■ Instructions to follow
From the first line to the last, give the data again exactly.
Start of Raw data
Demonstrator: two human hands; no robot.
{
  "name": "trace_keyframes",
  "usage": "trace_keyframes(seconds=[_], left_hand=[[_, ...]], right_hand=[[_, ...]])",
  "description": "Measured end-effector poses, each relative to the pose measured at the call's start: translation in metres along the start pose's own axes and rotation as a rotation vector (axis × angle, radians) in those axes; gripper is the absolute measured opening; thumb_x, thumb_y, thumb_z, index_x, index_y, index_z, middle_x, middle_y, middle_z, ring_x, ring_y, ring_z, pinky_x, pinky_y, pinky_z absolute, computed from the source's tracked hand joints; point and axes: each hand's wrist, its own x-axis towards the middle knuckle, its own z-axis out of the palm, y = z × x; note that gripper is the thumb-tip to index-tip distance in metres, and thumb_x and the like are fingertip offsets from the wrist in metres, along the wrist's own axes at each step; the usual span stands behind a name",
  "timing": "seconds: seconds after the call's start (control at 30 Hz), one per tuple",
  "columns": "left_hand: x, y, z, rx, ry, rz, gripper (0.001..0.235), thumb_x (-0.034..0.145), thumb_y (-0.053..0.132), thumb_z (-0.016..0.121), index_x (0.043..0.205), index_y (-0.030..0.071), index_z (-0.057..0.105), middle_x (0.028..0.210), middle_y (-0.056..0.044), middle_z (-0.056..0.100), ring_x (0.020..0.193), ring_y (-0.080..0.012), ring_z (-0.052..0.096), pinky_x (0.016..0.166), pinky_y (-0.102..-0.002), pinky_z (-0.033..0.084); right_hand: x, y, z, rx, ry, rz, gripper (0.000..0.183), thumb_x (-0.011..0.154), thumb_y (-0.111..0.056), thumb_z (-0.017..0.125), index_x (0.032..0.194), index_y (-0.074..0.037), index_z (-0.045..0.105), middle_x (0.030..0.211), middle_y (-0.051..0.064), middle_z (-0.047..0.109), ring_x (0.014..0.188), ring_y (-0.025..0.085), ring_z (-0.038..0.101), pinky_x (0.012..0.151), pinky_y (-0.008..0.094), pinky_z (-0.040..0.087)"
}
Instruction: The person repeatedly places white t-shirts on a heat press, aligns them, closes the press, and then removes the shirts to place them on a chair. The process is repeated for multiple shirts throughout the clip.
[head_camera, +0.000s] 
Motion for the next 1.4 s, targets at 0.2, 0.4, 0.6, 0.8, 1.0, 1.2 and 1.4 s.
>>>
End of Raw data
■ Result
Demonstrator: two human hands; no robot.
{
  "name": "trace_keyframes",
  "usage": "trace_keyframes(seconds=[_], left_hand=[[_, ...]], right_hand=[[_, ...]])",
  "description": "Measured end-effector poses, each relative to the pose measured at the call's start: translation in metres along the start pose's own axes and rotation as a rotation vector (axis × angle, radians) in those axes; gripper is the absolute measured opening; thumb_x, thumb_y, thumb_z, index_x, index_y, index_z, middle_x, middle_y, middle_z, ring_x, ring_y, ring_z, pinky_x, pinky_y, pinky_z absolute, computed from the source's tracked hand joints; point and axes: each hand's wrist, its own x-axis towards the middle knuckle, its own z-axis out of the palm, y = z × x; note that gripper is the thumb-tip to index-tip distance in metres, and thumb_x and the like are fingertip offsets from the wrist in metres, along the wrist's own axes at each step; the usual span stands behind a name",
  "timing": "seconds: seconds after the call's start (control at 30 Hz), one per tuple",
  "columns": "left_hand: x, y, z, rx, ry, rz, gripper (0.001..0.235), thumb_x (-0.034..0.145), thumb_y (-0.053..0.132), thumb_z (-0.016..0.121), index_x (0.043..0.205), index_y (-0.030..0.071), index_z (-0.057..0.105), middle_x (0.028..0.210), middle_y (-0.056..0.044), middle_z (-0.056..0.100), ring_x (0.020..0.193), ring_y (-0.080..0.012), ring_z (-0.052..0.096), pinky_x (0.016..0.166), pinky_y (-0.102..-0.002), pinky_z (-0.033..0.084); right_hand: x, y, z, rx, ry, rz, gripper (0.000..0.183), thumb_x (-0.011..0.154), thumb_y (-0.111..0.056), thumb_z (-0.017..0.125), index_x (0.032..0.194), index_y (-0.074..0.037), index_z (-0.045..0.105), middle_x (0.030..0.211), middle_y (-0.051..0.064), middle_z (-0.047..0.109), ring_x (0.014..0.188), ring_y (-0.025..0.085), ring_z (-0.038..0.101), pinky_x (0.012..0.151), pinky_y (-0.008..0.094), pinky_z (-0.040..0.087)"
}
Instruction: The person repeatedly places white t-shirts on a heat press, aligns them, closes the press, and then removes the shirts to place them on a chair. The process is repeated for multiple shirts throughout the clip.
[head_camera, +0.000s] 
Motion for the next 1.4 s, targets at 0.2, 0.4, 0.6, 0.8, 1.0, 1.2 and 1.4 s.
>>>

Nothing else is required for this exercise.